By R&D Editors | February 8, 2012

University of Texas Southwestern Medical Center researchers found an endocrine hormone used in clinical trials as an anti-obesity and anti-diabetes drug causes rapid bone loss in mice, raising concerns about its safety.
  
The hormone, fibroblast growth factor 21 (FGF21), promotes bone loss by enhancing the activity of a protein that stimulates fat cells but inhibits bone cells. “This hormone is a very potent regulator of bone mass,” says Yihong Wan, MD, assistant professor of pharmacology. “When we oversupply FGF21 in mice, it results in substantial bone loss.”

The scientists were investigating the hormone’s properties since its discovery in 2005 as a potential drug.
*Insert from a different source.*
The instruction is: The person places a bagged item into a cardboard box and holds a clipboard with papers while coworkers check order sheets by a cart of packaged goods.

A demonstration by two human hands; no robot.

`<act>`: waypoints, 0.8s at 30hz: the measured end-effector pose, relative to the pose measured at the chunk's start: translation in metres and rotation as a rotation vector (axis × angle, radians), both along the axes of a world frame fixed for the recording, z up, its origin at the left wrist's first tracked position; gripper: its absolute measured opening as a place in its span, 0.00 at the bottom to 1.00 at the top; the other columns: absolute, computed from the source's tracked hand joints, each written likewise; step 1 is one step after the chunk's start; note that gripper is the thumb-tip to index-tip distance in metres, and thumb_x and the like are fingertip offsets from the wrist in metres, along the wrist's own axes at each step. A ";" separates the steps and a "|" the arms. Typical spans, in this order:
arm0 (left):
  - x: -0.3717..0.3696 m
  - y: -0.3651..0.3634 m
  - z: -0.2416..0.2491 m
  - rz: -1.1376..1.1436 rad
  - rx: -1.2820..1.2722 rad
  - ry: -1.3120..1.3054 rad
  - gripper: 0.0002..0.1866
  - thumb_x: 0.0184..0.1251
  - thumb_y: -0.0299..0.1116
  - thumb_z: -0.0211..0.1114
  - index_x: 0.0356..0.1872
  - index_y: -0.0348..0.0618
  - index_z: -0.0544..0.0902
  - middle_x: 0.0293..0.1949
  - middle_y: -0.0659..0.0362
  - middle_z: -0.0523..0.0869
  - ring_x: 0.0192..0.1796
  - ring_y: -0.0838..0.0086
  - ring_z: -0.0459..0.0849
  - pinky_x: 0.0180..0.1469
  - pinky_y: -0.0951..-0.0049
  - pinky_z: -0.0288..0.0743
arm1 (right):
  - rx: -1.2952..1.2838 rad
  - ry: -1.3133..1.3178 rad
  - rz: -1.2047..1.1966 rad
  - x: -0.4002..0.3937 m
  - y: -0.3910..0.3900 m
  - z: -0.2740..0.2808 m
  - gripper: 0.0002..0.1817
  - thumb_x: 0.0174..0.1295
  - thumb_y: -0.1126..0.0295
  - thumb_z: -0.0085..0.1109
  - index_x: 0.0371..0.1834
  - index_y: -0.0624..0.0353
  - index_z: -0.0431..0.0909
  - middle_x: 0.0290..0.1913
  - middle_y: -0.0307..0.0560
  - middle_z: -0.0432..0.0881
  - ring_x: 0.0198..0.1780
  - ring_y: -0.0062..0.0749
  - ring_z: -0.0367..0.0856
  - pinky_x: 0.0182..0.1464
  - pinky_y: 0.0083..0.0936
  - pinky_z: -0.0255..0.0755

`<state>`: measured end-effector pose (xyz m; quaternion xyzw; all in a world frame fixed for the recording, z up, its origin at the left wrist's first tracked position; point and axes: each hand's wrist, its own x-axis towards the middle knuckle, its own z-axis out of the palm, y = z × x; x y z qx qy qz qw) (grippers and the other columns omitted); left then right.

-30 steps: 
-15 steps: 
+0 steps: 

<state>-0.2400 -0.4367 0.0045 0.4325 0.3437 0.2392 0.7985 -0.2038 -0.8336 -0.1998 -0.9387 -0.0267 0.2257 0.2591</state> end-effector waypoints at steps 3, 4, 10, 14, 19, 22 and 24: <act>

Bone loss was a side effect of another class of compounds that had been commonly used in the treatment of diabetes—activating the same protein in a manner similar to FGF2—and leading the research team to investigate the bone effect of FGF21 in three kinds of mice.
 
They found that rodents fed a drug form of the hormone over a two-week period lost 78% of their spongy bone. Mice engineered to produce excess FGF21 had similar effects. Conversely, researchers found mice completely lacking the hormone had comparable gains in bone mass.
 
While the insulin-sensitizing effects of FGF21 make it a potentially powerful anti-obesity drug, that could be canceled out by risk of osteoporosis and fractures associated with bone loss. “The bone effect is clear,” says David Mangelsdorf, chairman of pharmacology, a Howard Hughes Medical Institute investigator at UT Southwestern. “It’s a tradeoff of benefits and risks, and the key will be to design the drug in such a way to leverage the two against each other, dialing out the side effects and dialing in the positive.”
 
The researchers identified how FGF21 regulates the activity of a diabetes-fighting compound in fat tissue, altering metabolism in response to starvation and resumed eating for survival-driven energy conservation

“FGF21 helps mobilize the fat in adipose tissue back to the liver and burn it. But when the animal is refed, it stops this process and immediately turns back to restoring fat. In one case, it turns this system on, and in the other, turns it off,” says Steven Kliewer, MD, professor of molecular biology and pharmacology.

The study was published online in the Proceedings of the National Academy of Sciences.